**Task instructions**. Search the records for the string "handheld" and report how many lines contain it, with nothing else.
Start of Data records
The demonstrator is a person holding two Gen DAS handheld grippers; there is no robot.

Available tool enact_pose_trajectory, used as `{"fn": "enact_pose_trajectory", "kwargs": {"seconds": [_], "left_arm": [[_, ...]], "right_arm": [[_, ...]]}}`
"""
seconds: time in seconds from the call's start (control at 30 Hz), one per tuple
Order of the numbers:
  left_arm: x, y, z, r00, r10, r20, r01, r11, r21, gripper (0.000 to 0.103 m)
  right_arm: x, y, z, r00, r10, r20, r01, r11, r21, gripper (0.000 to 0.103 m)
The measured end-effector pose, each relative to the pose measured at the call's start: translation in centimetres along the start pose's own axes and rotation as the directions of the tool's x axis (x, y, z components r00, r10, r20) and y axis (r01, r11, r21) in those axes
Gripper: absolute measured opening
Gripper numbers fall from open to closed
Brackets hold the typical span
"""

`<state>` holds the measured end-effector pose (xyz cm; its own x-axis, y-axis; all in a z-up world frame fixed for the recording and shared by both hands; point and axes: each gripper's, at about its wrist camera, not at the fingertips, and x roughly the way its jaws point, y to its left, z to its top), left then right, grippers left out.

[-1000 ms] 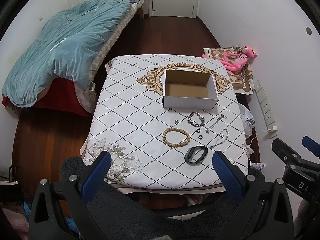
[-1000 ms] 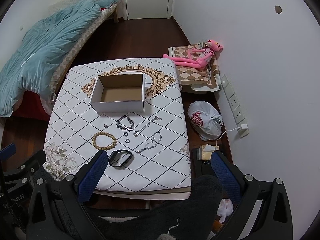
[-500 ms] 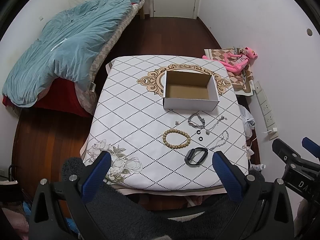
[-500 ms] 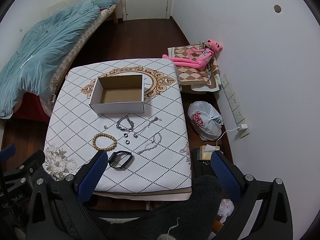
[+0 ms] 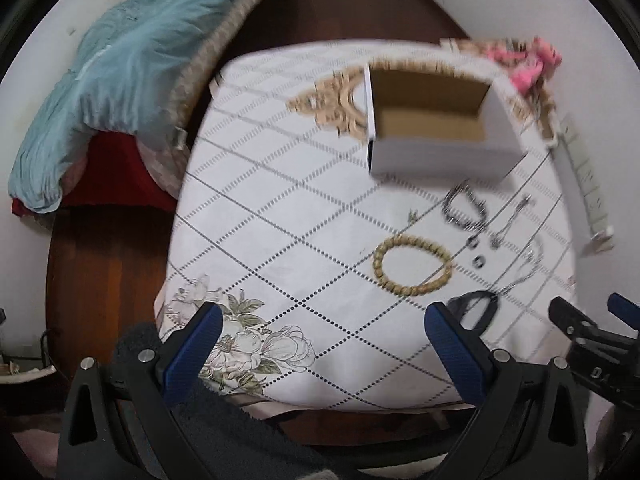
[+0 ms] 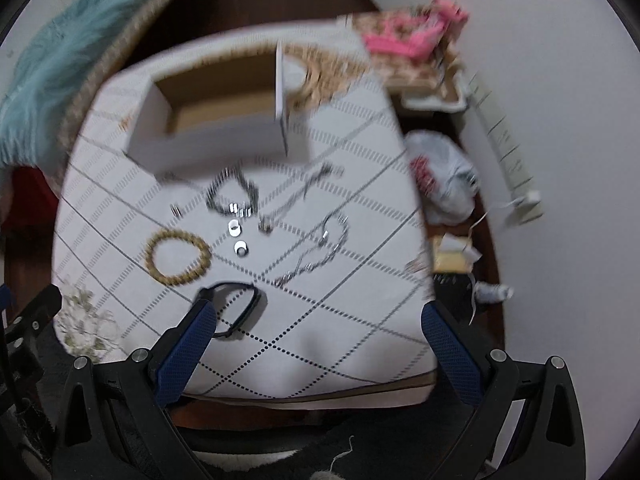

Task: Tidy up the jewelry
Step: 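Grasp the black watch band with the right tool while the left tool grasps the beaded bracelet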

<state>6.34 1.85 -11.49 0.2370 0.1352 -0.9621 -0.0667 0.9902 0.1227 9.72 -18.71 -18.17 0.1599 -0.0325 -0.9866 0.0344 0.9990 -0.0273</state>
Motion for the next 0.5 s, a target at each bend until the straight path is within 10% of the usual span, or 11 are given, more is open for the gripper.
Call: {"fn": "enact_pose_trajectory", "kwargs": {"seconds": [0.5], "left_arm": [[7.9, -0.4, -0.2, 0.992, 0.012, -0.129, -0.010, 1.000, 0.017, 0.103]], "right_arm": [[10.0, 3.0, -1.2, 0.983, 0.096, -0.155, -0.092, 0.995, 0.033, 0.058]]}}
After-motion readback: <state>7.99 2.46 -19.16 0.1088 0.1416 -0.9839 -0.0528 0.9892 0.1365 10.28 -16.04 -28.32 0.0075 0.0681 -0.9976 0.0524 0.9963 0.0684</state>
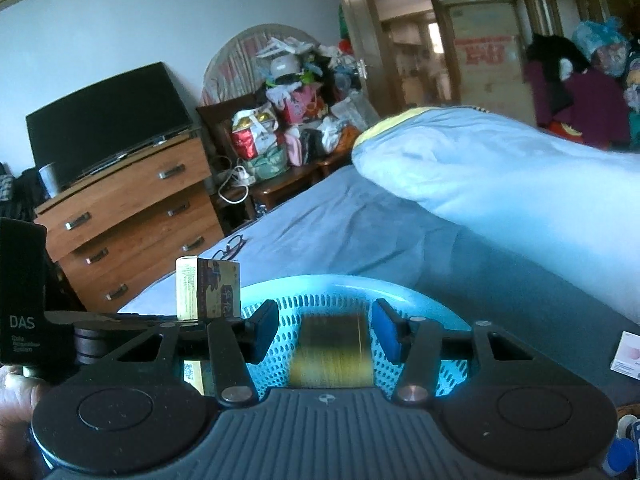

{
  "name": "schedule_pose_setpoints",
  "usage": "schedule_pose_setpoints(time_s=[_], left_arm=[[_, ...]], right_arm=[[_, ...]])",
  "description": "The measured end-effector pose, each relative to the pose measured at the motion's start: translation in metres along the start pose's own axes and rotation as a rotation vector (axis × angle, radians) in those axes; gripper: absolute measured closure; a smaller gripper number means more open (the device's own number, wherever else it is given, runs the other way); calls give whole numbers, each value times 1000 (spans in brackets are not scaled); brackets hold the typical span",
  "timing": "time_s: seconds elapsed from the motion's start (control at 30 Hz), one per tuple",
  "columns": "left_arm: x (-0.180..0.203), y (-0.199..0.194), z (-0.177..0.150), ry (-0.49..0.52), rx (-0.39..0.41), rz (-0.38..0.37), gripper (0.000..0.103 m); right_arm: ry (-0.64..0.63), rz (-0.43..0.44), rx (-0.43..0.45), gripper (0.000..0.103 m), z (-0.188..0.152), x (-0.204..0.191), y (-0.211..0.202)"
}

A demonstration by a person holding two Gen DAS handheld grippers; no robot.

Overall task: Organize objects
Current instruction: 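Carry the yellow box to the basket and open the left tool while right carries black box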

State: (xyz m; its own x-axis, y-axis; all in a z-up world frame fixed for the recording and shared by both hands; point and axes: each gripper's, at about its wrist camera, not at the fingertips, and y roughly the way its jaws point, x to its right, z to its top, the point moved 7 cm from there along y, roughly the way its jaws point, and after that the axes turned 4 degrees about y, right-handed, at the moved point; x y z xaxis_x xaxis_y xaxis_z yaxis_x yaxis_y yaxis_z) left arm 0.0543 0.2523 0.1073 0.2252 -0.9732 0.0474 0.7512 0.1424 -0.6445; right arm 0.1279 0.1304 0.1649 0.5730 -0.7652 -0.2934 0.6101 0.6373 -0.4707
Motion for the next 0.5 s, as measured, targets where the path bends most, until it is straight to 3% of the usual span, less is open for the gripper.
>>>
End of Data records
**Completed exercise**. 2